INFORMATION SHOWN:
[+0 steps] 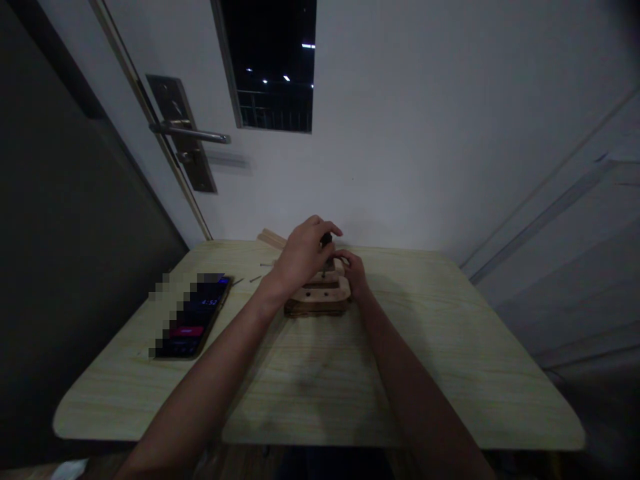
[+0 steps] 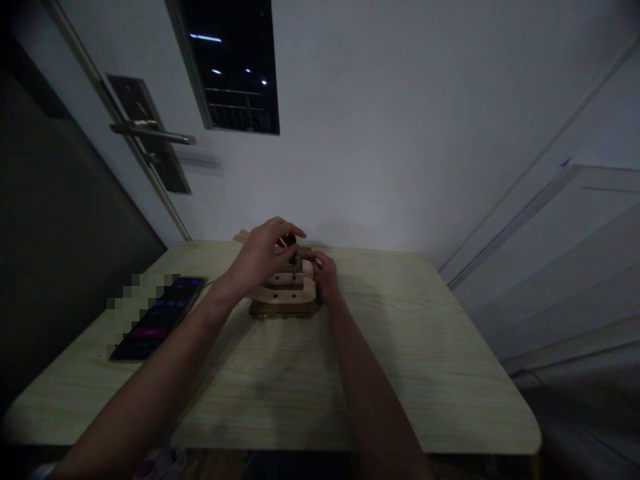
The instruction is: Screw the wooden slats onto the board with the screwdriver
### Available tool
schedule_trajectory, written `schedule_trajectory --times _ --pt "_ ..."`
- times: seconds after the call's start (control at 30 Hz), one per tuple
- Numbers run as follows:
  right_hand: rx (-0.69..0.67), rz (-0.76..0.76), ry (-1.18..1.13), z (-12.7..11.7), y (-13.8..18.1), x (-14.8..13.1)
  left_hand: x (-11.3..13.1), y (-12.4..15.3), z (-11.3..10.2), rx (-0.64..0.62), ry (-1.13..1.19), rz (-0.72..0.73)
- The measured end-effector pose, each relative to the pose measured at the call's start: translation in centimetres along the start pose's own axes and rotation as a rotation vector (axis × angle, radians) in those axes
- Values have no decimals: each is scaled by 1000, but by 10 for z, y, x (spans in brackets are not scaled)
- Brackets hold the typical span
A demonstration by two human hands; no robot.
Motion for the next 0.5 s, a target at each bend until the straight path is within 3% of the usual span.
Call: schedule_trajectory --times 0.23,0.5 --pt "5 -8 -6 0 2 -4 3 2 2 -34 34 24" --pt "-10 -21 -34 3 4 -5 7 3 -7 26 -84 14"
Point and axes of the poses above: each hand's wrist, its own y-axis away from the middle knuckle, its own z-axis out of the palm, x = y × z, the point moved 10 cm from there along -y, towards the middle knuckle, and after that the axes turned 7 degrees about -x, right-handed, at the moved point
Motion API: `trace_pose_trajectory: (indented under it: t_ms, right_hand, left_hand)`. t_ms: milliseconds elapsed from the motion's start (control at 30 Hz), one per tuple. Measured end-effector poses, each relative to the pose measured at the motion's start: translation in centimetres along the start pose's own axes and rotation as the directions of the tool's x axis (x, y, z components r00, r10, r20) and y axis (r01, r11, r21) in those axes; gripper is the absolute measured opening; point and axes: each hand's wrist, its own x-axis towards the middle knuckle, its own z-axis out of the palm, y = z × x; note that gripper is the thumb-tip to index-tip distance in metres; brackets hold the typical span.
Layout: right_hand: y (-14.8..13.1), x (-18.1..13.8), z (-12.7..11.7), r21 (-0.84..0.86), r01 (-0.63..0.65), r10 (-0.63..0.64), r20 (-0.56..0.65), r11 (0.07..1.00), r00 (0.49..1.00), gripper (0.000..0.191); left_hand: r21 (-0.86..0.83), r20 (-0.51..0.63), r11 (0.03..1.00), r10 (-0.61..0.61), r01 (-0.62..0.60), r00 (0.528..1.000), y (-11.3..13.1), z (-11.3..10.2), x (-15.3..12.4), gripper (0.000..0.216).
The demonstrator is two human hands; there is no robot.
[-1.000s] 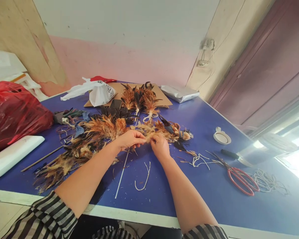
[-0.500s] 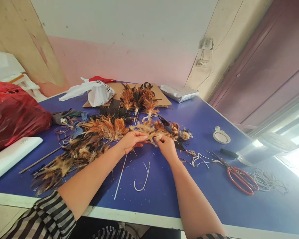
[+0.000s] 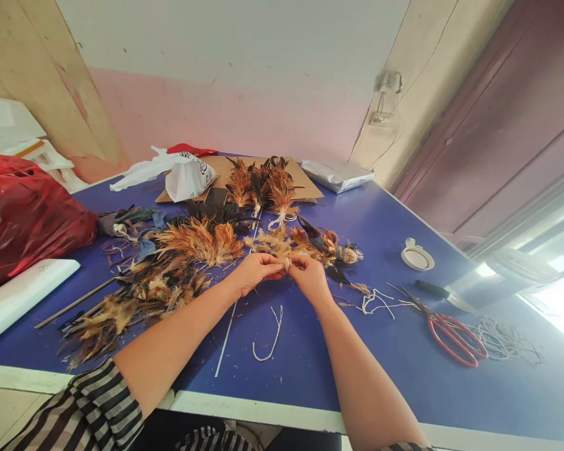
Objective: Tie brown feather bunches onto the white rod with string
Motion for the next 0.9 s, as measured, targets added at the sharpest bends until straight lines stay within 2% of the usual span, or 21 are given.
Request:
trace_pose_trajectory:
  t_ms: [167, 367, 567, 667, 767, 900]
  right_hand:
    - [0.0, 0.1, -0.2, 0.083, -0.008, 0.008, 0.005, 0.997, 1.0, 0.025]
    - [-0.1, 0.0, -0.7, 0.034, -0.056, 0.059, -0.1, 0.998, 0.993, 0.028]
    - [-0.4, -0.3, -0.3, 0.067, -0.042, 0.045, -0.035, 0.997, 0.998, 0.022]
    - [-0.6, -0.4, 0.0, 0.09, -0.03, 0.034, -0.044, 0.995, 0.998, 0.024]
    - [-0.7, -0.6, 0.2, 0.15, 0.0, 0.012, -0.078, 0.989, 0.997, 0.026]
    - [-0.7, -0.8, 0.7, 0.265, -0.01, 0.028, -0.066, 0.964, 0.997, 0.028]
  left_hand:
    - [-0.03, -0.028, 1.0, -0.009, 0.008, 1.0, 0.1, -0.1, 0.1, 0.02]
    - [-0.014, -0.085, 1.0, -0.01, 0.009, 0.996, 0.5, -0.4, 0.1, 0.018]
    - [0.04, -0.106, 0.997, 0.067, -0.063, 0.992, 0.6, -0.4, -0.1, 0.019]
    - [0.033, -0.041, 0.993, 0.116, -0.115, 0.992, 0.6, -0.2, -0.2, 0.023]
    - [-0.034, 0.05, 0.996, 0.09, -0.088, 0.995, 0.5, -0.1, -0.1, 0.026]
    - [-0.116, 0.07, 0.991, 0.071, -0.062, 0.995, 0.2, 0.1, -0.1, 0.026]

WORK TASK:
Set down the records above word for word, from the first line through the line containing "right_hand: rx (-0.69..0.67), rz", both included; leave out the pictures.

RESULT OF THE TASK:
[+0 steps] 
[+0 steps] 
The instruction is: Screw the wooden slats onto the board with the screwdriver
### Available tool
schedule_trajectory, written `schedule_trajectory --times _ --pt "_ ..."`
- times: seconds after the call's start (control at 30 Hz), one per tuple
- Numbers run as follows:
  right_hand: rx (-0.69..0.67), rz (-0.76..0.76), ry (-1.18..1.13), z (-12.7..11.7), y (-13.8..18.1), x (-14.8..13.1)

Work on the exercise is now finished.